:: INSTRUCTIONS TO FOLLOW ::
In the records below, find each line that holds "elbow" and return it.

[EXTRACTED DATA Boundary: Start]

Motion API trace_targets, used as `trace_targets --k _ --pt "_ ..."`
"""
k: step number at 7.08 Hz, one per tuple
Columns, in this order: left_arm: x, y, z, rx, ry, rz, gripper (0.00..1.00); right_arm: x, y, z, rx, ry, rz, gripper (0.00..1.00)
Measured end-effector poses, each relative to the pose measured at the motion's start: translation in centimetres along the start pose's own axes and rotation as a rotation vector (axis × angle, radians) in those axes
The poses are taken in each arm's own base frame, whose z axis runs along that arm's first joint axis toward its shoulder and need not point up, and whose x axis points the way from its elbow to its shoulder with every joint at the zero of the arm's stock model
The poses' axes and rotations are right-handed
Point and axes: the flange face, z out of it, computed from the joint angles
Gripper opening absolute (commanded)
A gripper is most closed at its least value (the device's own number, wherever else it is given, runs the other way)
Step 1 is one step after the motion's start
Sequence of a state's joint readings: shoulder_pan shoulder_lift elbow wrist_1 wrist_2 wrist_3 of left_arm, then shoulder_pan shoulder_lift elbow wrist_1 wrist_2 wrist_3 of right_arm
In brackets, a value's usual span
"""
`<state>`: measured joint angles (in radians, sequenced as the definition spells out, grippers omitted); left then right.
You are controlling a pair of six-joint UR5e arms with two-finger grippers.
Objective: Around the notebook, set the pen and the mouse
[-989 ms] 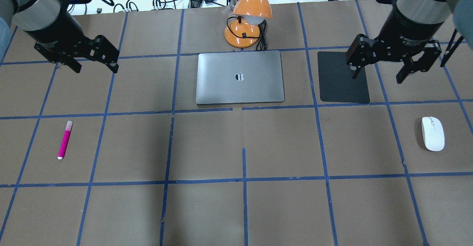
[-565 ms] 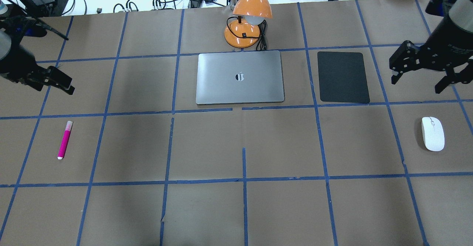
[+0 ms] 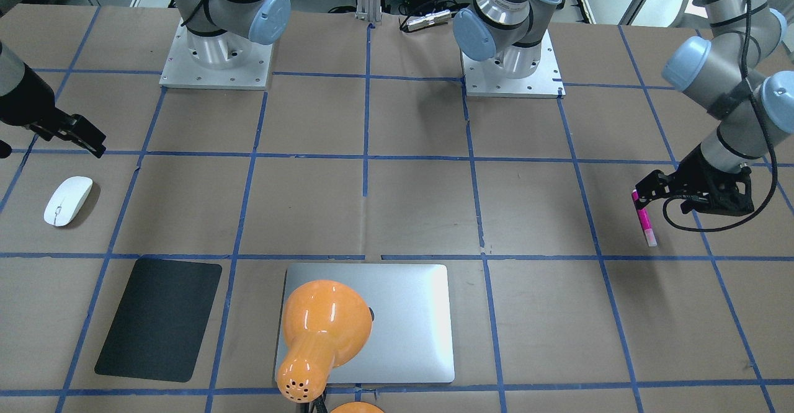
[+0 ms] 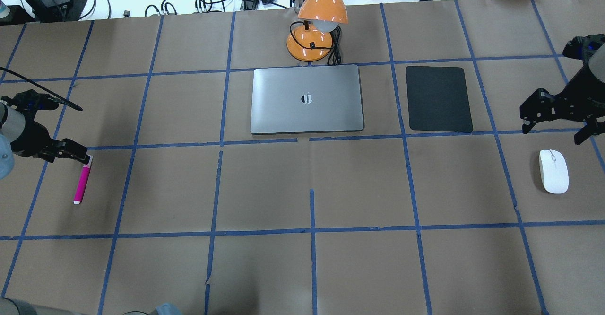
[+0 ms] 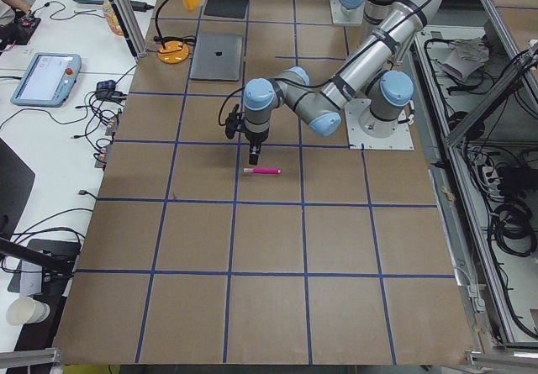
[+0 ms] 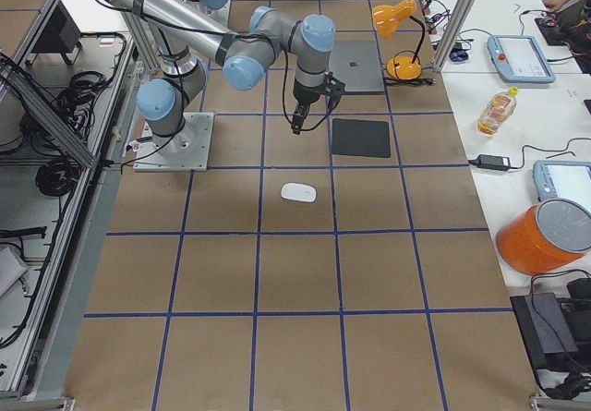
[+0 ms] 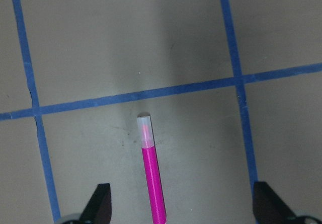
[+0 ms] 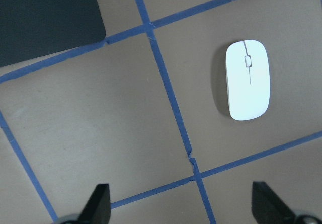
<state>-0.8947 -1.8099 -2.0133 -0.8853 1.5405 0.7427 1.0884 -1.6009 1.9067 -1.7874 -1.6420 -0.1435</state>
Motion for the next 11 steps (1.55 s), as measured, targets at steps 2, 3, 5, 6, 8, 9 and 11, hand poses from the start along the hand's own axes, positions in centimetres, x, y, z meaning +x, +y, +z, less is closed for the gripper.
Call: trace_targets --k 2,3,5,6,8,9,11 --pt "-1.1 -0.4 3.3 -0.003 0.000 -0.024 0.87 3.9 0.4 3.1 -0.012 -0.010 0.000 1.00" --pt "-1.3 -0.4 4.3 -0.007 0.003 -0.025 0.78 5.7 0.6 4.8 0.005 -0.009 -0.007 1.00" --pt "-1.7 -0.1 5.3 -0.027 0.002 -0.031 0.23 7.6 0.5 7.3 0.028 0.000 -0.001 1.00" --pt "-2.2 0.2 5.6 -0.039 -0.003 -0.038 0.06 8.3 -0.2 8.4 0.033 0.004 0.004 1.00" --pt "-2.5 0.4 6.0 -0.048 -0.004 -0.045 0.00 10.2 -2.2 11.4 0.042 0.004 0.032 1.00" --pt "-2.5 0.4 6.1 -0.050 -0.004 -0.046 0.00 10.7 -3.1 12.8 0.047 0.006 0.044 1.00" --pt "-2.3 0.6 5.8 -0.056 -0.003 -0.048 0.00 11.1 -4.1 14.3 0.051 0.000 0.050 1.00"
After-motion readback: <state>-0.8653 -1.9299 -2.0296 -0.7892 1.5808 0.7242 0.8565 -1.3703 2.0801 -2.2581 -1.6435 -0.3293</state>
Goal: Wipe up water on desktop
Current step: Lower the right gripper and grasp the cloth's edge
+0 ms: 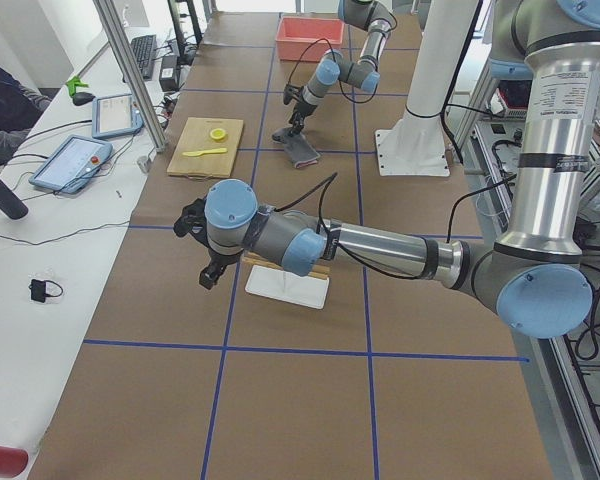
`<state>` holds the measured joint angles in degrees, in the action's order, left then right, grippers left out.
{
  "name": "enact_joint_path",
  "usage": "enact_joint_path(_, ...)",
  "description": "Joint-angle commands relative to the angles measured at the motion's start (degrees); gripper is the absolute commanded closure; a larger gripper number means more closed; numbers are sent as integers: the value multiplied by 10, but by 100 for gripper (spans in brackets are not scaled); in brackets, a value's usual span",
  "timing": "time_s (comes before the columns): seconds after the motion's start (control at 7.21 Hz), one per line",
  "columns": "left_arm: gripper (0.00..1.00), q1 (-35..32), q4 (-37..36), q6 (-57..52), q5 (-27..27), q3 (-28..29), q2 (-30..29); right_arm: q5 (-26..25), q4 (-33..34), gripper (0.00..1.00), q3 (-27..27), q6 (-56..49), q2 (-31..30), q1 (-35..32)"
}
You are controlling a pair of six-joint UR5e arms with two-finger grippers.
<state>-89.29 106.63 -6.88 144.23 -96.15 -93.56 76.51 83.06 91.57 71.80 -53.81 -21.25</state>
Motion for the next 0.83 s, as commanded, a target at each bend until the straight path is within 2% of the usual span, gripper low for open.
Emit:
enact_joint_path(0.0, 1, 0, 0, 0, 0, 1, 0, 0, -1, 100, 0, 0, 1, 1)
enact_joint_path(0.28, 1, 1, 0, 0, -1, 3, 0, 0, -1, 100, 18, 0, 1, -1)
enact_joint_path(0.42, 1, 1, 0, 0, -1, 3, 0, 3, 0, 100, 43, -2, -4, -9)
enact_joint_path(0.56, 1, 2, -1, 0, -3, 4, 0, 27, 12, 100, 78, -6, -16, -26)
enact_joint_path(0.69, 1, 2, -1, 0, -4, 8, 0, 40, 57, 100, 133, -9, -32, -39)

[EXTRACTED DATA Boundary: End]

:: YOUR RESPONSE ::
The poses are taken in each arm's own base frame, whose z axis runs along that arm's first joint axis toward its shoulder and need not point up, and whose x axis points the way from its elbow to its shoulder with every joint at the zero of the arm's stock model
Sequence of a state's joint readings: shoulder_pan shoulder_lift elbow wrist_1 wrist_2 wrist_3 of left_arm, then shoulder_pan shoulder_lift elbow wrist_1 wrist_2 wrist_3 of right_arm

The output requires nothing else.